Siete Cajas is not for the squeamish, and that’s not because of sanitation problems at the market –
rather, it’s social realism bordering on naturalism, though not without some
dark humor (none of the protagonists really seems to know what’s going on). Suffice
it to say that it’s also a thriller and, at times, it feels like one long (if
highly inventive) chase scene.
SOME PRACTICAL REFLECTIONS
Barely two decades
ago, Lima’s Aeropuerto Internacional Jorge Chávez was a dingy affair that resembled nothing so
much as a grimy Greyhound station. Changing planes there, which I sometimes had
to do en route to Buenos Aires or Santiago, was something to
avoid if at all possible.
Over the last
decade, though, it’s been utterly transformed into an efficient award-winning
facility where I look forward to having enough layover time for a Peruvian pisco sour. It’s
comfortable, with lounges and shops (including one specializing in pisco), and
plenty of seating room. My flights from there have always been on time.
That said, it does
have some shortcomings. It’s the only airport I know where, while changing
planes, you have to pass through security again even though you never leave the
international departure terminal. Since my last visit, they’ve also started
requiring passengers to removes belts, shoes and jackets, which they were never
fussy about before. Also, for those on a layover, the WiFi is almost
non-existent – in my part of the busy terminal, I could not even detect a
signal, let alone log in.
On the plane south
to Buenos Aires, I sat next to a young Peruvian woman making her first visit to
the Argentine capital, and she seemed a bit bewildered by the Argentine customs
form that ask you specifically what cell phone(s) you are carrying (see image above).
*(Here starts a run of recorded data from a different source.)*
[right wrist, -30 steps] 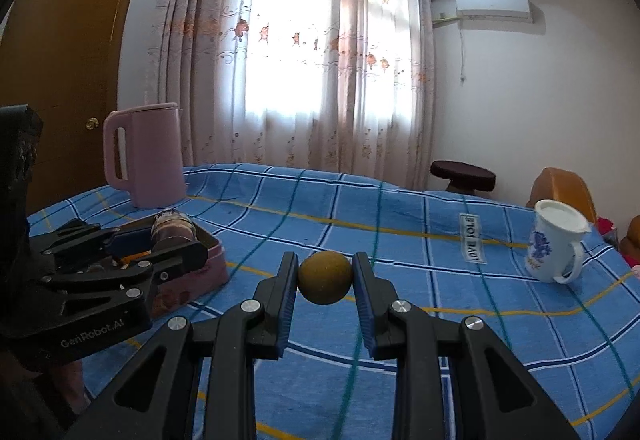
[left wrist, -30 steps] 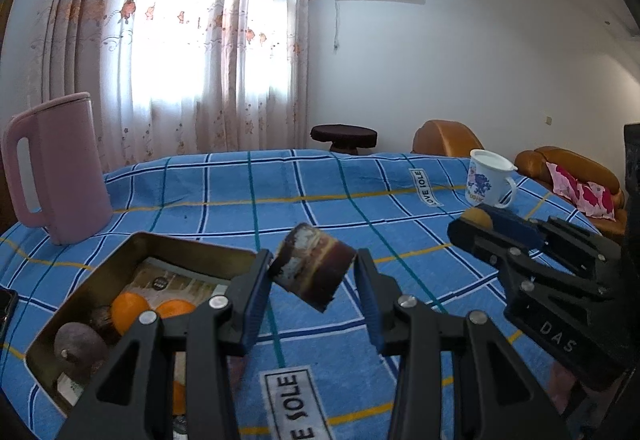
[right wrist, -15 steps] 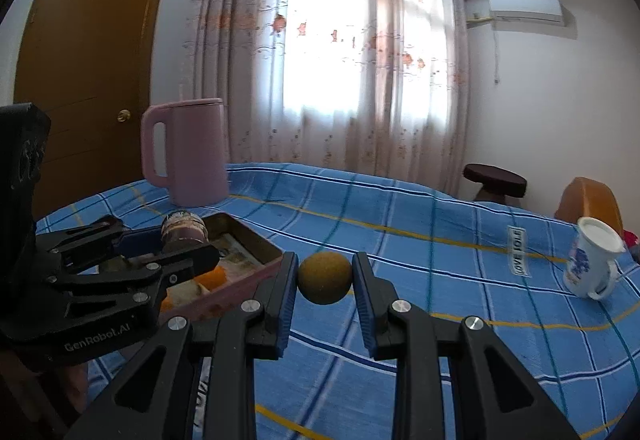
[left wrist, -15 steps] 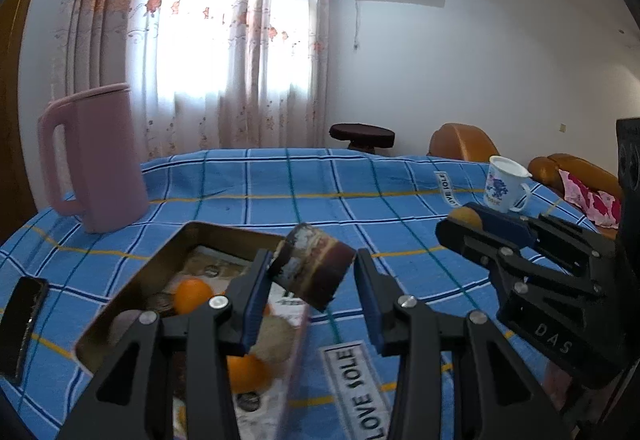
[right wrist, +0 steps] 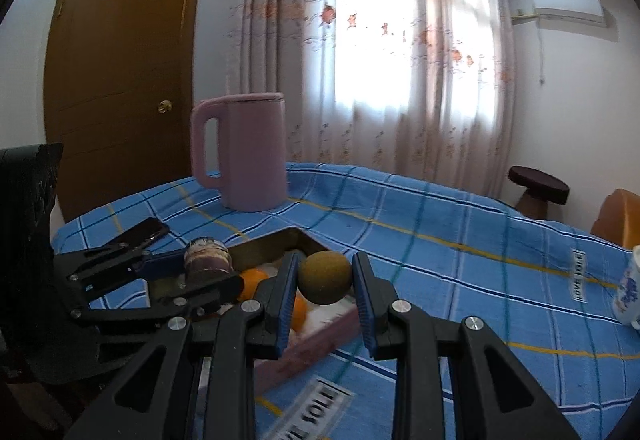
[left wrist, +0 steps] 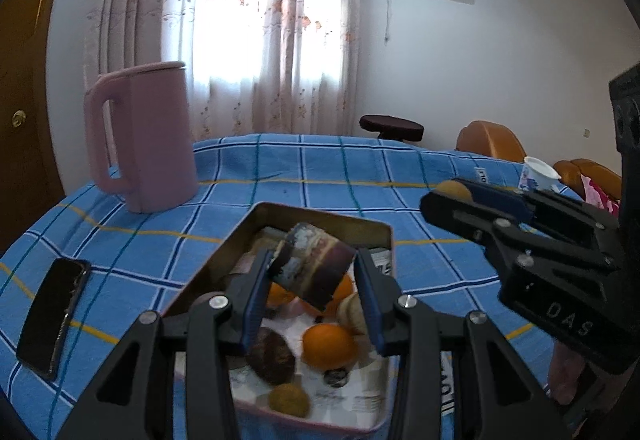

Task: Organize fruits
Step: 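Carry the yellow-green fruit and brown slice into the pink tin and release both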

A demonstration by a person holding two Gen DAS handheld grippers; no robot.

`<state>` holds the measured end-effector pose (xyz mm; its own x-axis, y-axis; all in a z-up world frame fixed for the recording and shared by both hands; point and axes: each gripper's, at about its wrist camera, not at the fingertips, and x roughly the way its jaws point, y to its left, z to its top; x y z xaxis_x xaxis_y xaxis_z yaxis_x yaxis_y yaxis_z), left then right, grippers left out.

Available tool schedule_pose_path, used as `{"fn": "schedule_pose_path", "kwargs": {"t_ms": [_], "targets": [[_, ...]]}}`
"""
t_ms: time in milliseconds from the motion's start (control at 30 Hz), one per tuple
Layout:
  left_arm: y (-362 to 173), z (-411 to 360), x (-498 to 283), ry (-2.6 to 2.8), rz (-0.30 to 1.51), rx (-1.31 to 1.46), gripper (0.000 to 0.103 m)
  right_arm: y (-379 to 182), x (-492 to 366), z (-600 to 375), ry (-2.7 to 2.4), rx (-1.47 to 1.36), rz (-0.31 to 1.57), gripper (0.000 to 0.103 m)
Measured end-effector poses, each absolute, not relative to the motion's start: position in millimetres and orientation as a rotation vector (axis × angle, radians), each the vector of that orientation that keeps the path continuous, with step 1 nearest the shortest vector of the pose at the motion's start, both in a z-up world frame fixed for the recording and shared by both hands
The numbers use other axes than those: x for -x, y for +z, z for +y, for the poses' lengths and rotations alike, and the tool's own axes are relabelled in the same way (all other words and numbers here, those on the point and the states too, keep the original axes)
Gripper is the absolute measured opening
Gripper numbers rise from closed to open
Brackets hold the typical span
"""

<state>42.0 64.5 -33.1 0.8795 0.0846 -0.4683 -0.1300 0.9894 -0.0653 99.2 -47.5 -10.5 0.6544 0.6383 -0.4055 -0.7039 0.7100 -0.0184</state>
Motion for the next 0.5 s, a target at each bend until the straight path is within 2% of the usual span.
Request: {"fn": "schedule_pose_path", "kwargs": {"t_ms": [500], "targets": [[-46,90,-30,0.145,0.535,0.109,0.043,-40,-108,-4,0.812,0.249,0.563,0.029]]}}
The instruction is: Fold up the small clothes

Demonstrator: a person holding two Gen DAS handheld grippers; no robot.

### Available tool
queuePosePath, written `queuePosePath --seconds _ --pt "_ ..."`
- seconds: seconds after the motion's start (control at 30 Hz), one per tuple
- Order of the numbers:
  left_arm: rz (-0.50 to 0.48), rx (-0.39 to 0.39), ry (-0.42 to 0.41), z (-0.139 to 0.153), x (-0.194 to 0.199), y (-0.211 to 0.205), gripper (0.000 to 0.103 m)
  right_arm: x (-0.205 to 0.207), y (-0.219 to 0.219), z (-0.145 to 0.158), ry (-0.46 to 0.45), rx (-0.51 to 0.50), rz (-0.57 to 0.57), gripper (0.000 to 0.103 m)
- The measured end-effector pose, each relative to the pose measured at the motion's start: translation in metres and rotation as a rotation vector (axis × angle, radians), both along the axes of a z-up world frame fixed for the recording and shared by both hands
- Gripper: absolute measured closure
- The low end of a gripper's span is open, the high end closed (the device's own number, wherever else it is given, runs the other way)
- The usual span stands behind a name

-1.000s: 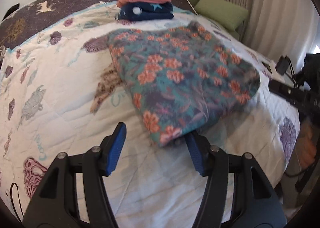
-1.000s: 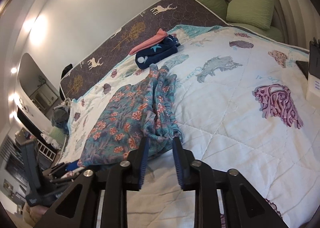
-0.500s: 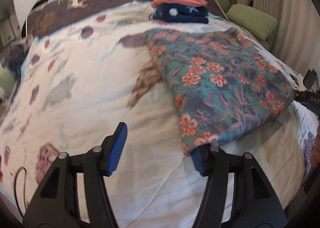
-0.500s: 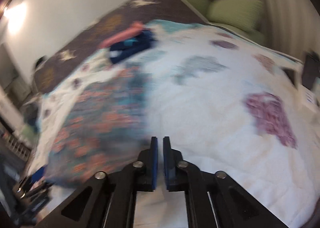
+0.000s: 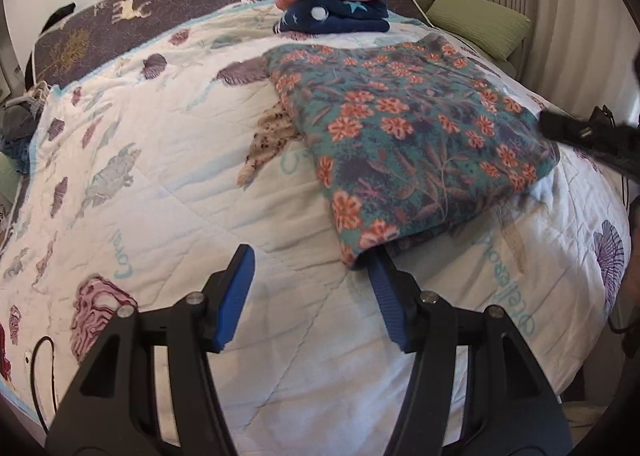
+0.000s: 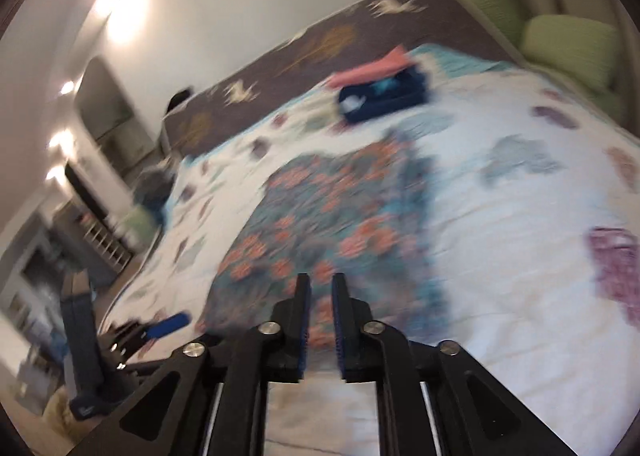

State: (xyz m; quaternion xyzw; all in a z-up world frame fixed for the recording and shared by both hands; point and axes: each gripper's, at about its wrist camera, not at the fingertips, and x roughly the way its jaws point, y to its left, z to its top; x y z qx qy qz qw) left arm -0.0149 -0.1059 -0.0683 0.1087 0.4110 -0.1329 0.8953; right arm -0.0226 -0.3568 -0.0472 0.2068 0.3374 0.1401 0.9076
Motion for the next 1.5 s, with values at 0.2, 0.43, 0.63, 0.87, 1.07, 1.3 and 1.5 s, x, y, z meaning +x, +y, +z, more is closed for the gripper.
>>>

This has always struck me as bizarre although, in a country that does not
permit commercial importation of iPhones because Apple declined to assemble
them in Tierra del Fuego, it’s also unsurprising. That’s silly, of course, but
plenty of things in Argentina are silly (many top government officials do carry
iPhones purchased abroad).
For my part, I listed my iPhone 5 and not my other three
phones (an older iPhone, an Argentine Samsung, and a Chilean Samsung, all of
which I may have occasional to use). Still, I told her not to be concerned and,
as it happened, Argentine customs didn’t even bother to collect my form, let
alone inspect my belongings (including a MacBook and an iPad) except for
cursory x-rays. I can’t say they will never do so, but on my many trips through
Aeropuerto Internacional Ministro
Pistarini (colloquially known as “Ezeiza,” they’ve never bothered to
challenge me.
2 comments:
Having to go through security again is commonplace in airports I transit through in Mid East and Asia. (but they all have good WiFi). (Bob Hendley)
The only other international airport I regularly change planes at is SCL, and it's not a problem there. WiFi there is also pretty good, but not necessarily free.